Pegasus consists of 210 compute nodes accessible through 4 high available login nodes. The robust Dell built cluster utilizes R740s and C4140 and can be broken down by compute, GPU (small and large), high memory and high throughput nodes. All nodes are loaded with CentOS 8 and utilize the SLURM job scheduler. With the cluster capable of a total of 2.14 PFLOPs Single Precision!
Core Counts
Total CPU Cores*: 8,112
Total NVIDIA Tensor Cores: 76,800
Total NVIDIA CUDA Cores: 614,400
A breakdown can be found here
Compute Nodes
There are 108 CPU nodes in Pegasus. Each of these is a:
- Dell PowerEdge R740 server with
- Dual 20-Core 3.70GHz Intel Xeon Gold 6148 processors
- 96GB of 2666MHz DDR4 ECC Register DRAM
- 800 GB SSD onboard storage (used for boot and local scratch space)
- Mellanox EDR Infiniband controller to 100GB fabric
GPU Nodes
18 One GPU nodes
There are 16 Small GPU nodes in Pegasus. Each of these is a:
- Dell PowerEdge R740 server
- (2) NVIDIA Tesla V100 GPU
- Dual 20-Core 3.70GHz Intel Xeon Gold 6148 processors
- 192GB of 2666MHz DDR4 ECC Register DRAM
- 800 GB SSD onboard storage (used for boot and local scratch space)
- Mellanox EDR Infiniband controller to 100GB fabric
21 Four GPU nodes
There are 21 Large GPU nodes in Pegasus. Each of these is a:
- Dell C4140 server
- 6TB NVMe card
- Four (4) Nvidia Tesla V100 SXM2 16GB GPUs with NVLink enabled
- Dual 18-Core 3.70GHz Intel Xeon Gold 6140 processors
- 384GB of 2666MHz DDR4 ECC Register DRAM
- 800 GB SSD onboard storage (used for boot and local scratch space)
- Mellanox EDR Infiniband controller to 100GB fabric
2 Eight A100 GPU nodes
There are 2 Eight GPU nodes in Pegasus. Each of these is a:
- Lenovo ThinkSystem SR670 V2
- (8) NVIDIA A100 80GB PCIe Gen4 Passive GPU
- Dual 26 Cores Intel Xeon Gold 5320 26C
- 512GB TruDDR4 3200 MHz (2Rx4 1.2V) RDIMM
- 800 GB SSD onboard storage (used for boot and local scratch space)

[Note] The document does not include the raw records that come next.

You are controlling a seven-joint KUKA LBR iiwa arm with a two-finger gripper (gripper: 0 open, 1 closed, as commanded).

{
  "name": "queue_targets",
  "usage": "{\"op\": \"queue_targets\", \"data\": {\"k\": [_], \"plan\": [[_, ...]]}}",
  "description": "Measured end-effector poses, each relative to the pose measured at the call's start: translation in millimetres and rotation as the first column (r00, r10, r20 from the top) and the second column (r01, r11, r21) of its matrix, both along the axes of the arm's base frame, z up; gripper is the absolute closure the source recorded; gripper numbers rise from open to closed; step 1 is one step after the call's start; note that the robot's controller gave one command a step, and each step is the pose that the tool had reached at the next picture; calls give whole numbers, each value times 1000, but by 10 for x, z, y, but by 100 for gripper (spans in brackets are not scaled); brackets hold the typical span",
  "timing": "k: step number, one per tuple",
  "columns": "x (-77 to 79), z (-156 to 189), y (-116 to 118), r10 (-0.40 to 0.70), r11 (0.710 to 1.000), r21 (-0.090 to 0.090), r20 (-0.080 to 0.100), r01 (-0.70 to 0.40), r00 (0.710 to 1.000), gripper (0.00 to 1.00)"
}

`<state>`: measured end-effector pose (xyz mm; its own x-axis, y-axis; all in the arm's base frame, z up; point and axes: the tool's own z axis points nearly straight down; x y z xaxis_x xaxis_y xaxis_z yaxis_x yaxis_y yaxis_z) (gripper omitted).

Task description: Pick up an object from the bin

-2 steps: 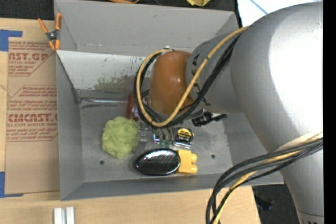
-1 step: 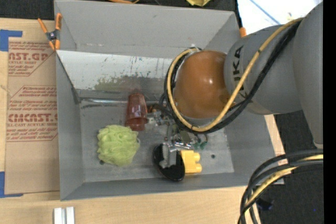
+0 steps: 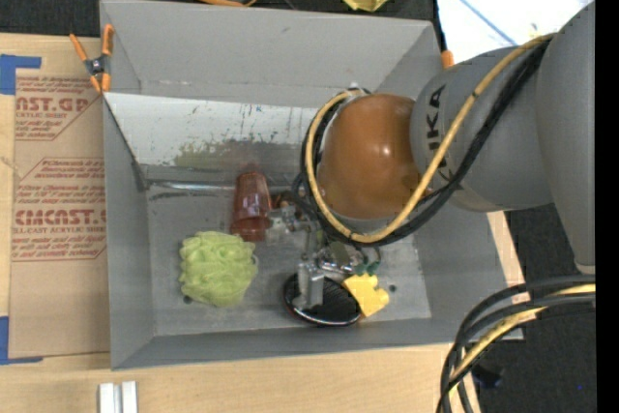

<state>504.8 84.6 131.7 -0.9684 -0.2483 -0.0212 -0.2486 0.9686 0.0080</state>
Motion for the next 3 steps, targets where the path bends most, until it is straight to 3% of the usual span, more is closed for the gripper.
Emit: {"op": "queue_targets", "data": {"k": [1,2,3], "plan": [[-64,-134,-258,209,978,-4,4,-209,978,0],[-81,-170,-355,272,962,-6,3,-272,962,0],[-27,-288,-693,384,923,-8,2,-384,923,0]]}}
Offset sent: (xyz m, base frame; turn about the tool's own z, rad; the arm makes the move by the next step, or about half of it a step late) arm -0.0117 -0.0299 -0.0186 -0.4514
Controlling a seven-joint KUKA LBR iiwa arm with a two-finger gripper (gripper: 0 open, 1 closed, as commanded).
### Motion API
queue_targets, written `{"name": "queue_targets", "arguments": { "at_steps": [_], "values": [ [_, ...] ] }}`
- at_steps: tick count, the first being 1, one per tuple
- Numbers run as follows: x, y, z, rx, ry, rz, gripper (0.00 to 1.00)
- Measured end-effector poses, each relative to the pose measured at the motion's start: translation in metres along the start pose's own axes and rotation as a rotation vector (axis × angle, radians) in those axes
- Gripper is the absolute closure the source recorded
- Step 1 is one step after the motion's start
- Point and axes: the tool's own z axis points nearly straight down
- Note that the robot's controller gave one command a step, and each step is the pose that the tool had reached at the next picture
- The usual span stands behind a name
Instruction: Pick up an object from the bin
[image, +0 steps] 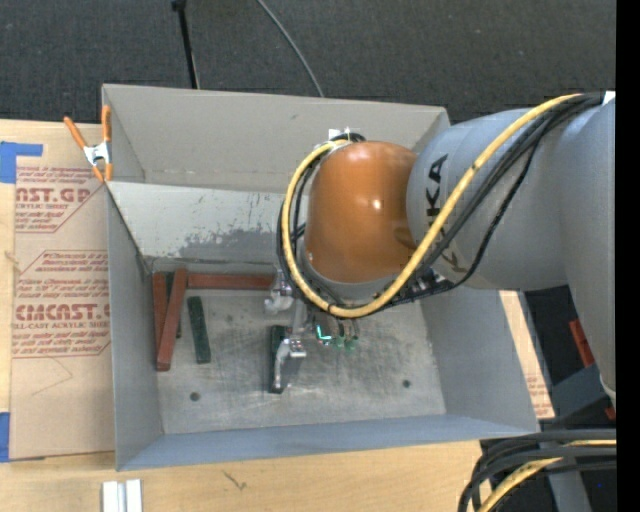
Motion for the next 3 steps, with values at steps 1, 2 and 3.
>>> {"name": "queue_targets", "arguments": {
  "at_steps": [1,2,3],
  "values": [
    [-0.002,-0.001,-0.004,-0.001,-0.008,0.001,0.00],
    [-0.007,-0.006,0.043,0.000,-0.011,-0.116,0.00],
    [-0.007,-0.015,0.060,0.001,-0.005,-0.368,0.00]
  ]
}}
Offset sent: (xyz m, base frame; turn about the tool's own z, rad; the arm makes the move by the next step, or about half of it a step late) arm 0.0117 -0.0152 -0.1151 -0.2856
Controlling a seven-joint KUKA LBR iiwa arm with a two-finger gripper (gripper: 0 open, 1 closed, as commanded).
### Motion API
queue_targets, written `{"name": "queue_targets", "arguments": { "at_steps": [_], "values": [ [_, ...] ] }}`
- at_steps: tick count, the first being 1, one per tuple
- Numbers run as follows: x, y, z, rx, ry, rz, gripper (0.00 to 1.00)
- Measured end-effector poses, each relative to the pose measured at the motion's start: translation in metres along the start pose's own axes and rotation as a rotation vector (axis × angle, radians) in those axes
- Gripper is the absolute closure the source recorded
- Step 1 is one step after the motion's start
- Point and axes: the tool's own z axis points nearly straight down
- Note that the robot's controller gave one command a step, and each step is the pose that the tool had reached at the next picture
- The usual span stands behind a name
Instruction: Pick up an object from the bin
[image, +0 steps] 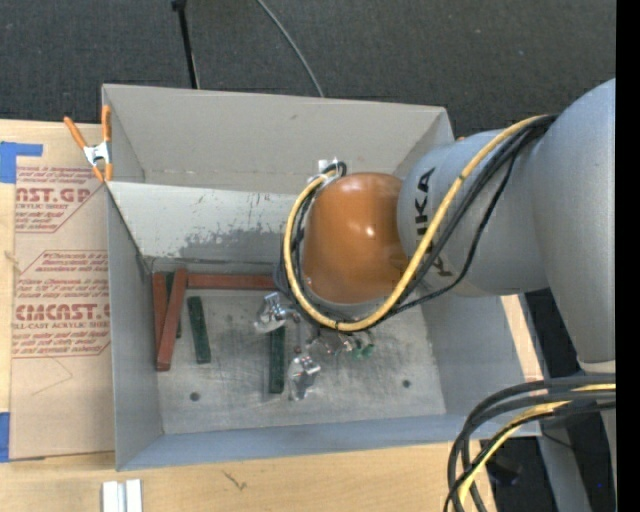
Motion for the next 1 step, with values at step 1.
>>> {"name": "queue_targets", "arguments": {
  "at_steps": [1],
  "values": [
    [-0.0045,0.0007,-0.0065,0.000,-0.004,-0.167,0.00]
  ]
}}
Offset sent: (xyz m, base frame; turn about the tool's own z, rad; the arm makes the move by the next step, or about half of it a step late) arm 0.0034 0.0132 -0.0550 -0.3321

- Mellanox EDR Infiniband controller to 100GB fabric
2 GH200 Grace Hopper Superchip nodes
There are 2 Gracehopper superchip nodes in Pegasus. Each of these is a:
- Quanta S74G-2U Grace Hopper
- (8) NVIDIA A100 80GB PCIe Gen4 Passive GPU
- Grace CPU with 72 Arm Neoverse V2 cores, up to 480GB LPDDRX memory
- Hopper H100 GPU 96GB HBM3 memory
- 7.68TB E1.S SSD
High Throughput Node
There are 6 High Throughput nodes in Pegasus. Each of these is a:
- Dell PowerEdge R740 server
- Dual 4-Core 3.70GHz Intel Xeon Gold 5122 processors
- 384GB of 2666MHz DDR4 ECC Register DRAM
- 800 GB SSD onboard storage (used for boot and local scratch space)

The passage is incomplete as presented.